Segment Start: PROVIDED RECORDS
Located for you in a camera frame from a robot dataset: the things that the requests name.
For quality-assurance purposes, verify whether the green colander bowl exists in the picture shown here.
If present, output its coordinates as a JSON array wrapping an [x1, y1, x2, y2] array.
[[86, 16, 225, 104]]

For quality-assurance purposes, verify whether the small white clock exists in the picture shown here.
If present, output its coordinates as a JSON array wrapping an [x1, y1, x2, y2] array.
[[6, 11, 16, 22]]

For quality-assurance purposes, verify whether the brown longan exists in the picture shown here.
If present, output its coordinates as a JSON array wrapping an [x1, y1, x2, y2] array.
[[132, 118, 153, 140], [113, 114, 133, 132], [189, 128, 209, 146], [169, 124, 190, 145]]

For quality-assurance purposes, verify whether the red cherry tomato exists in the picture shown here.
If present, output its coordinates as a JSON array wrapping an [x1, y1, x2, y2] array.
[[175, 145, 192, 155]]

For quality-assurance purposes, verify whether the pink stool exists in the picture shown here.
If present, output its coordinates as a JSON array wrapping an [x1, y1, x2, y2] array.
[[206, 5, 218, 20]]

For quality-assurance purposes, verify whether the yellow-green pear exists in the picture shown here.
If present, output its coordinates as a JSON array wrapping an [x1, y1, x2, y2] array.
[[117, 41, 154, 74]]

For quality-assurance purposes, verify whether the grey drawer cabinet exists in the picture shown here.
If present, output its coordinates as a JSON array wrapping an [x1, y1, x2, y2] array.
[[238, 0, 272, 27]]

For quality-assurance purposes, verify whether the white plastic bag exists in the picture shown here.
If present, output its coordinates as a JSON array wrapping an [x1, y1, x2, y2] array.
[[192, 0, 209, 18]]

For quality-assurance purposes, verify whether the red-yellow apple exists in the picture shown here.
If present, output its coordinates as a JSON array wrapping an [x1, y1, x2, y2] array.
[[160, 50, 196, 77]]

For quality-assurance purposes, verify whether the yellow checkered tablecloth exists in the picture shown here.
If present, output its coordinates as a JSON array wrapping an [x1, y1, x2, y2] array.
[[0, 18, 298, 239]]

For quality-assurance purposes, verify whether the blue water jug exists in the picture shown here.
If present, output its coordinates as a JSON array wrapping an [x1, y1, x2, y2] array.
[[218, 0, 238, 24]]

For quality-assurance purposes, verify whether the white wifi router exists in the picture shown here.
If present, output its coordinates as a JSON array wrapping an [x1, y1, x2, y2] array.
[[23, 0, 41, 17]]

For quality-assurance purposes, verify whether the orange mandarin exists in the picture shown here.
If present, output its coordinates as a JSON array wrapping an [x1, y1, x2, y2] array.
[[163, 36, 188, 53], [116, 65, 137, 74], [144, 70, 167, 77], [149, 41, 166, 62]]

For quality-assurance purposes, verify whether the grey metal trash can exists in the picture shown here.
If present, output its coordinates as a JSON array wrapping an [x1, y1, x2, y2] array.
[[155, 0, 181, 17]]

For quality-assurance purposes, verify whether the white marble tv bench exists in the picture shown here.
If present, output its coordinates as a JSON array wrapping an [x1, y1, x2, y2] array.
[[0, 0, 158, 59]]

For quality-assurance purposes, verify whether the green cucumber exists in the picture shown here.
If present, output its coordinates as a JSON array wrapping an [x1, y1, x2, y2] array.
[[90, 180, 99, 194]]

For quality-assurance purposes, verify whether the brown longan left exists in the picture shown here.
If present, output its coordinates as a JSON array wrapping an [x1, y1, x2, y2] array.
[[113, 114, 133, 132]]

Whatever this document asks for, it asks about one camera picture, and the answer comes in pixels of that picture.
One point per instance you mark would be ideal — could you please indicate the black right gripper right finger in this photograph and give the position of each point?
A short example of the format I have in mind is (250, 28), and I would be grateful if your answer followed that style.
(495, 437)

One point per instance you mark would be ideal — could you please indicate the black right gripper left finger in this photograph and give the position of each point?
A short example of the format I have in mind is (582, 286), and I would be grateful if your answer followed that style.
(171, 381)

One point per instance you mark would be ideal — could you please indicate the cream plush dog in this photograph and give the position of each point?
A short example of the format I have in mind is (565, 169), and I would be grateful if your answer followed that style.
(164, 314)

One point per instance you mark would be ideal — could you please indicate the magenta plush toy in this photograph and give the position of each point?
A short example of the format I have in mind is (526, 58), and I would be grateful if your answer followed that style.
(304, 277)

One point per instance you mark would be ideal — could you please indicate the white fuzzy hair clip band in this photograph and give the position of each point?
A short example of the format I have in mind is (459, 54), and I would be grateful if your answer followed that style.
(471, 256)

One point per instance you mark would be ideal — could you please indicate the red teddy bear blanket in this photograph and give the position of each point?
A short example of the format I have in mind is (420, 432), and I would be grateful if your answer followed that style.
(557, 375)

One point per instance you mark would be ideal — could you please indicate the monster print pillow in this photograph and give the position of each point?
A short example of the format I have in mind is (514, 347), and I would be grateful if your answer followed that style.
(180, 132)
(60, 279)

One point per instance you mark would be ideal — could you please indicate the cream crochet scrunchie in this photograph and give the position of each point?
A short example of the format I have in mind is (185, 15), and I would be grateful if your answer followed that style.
Segment End: PROVIDED RECORDS
Segment Start: PROVIDED RECORDS
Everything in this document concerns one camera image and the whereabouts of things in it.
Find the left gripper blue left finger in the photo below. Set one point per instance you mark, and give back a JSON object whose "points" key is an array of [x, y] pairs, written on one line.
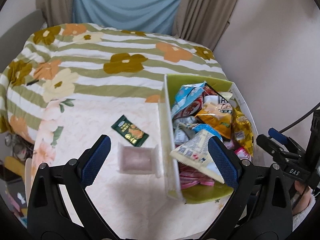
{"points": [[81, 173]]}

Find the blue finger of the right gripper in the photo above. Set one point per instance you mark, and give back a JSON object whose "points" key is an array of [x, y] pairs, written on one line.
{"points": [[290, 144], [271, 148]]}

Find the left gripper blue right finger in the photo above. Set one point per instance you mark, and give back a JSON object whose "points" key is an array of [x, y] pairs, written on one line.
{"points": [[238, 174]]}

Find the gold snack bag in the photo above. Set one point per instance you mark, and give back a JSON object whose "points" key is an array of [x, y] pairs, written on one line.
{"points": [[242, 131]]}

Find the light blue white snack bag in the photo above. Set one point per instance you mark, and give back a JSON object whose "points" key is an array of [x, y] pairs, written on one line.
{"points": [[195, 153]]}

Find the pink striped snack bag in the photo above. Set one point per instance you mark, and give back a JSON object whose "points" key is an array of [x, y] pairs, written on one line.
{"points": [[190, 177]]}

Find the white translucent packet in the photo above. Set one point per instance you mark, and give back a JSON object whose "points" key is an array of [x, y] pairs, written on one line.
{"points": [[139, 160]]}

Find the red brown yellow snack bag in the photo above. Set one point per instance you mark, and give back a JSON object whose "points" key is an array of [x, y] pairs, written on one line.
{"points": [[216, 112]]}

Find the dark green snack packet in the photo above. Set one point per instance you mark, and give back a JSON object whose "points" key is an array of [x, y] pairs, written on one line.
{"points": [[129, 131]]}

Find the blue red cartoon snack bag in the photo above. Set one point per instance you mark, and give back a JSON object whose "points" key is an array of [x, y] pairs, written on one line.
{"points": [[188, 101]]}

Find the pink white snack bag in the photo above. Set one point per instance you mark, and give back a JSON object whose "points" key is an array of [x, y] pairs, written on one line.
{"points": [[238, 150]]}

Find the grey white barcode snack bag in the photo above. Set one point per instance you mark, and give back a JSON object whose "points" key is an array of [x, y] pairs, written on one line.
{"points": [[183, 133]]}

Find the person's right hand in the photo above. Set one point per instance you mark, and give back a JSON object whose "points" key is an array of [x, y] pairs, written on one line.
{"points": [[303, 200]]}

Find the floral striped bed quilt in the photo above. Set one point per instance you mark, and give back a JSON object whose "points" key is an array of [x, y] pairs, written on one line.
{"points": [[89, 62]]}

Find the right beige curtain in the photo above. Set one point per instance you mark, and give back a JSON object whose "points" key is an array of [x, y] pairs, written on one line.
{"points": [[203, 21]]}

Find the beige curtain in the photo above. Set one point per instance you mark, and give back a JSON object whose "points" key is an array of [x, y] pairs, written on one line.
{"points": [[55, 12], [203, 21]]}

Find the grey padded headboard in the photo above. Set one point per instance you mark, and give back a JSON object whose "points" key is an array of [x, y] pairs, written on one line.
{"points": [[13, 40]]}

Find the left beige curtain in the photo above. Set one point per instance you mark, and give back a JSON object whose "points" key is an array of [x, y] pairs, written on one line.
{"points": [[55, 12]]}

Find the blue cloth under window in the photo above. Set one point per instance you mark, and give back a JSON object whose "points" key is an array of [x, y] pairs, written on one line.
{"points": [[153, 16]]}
Segment End: PROVIDED RECORDS
Using the records above, count the lines containing "things". Give no words besides the number.

2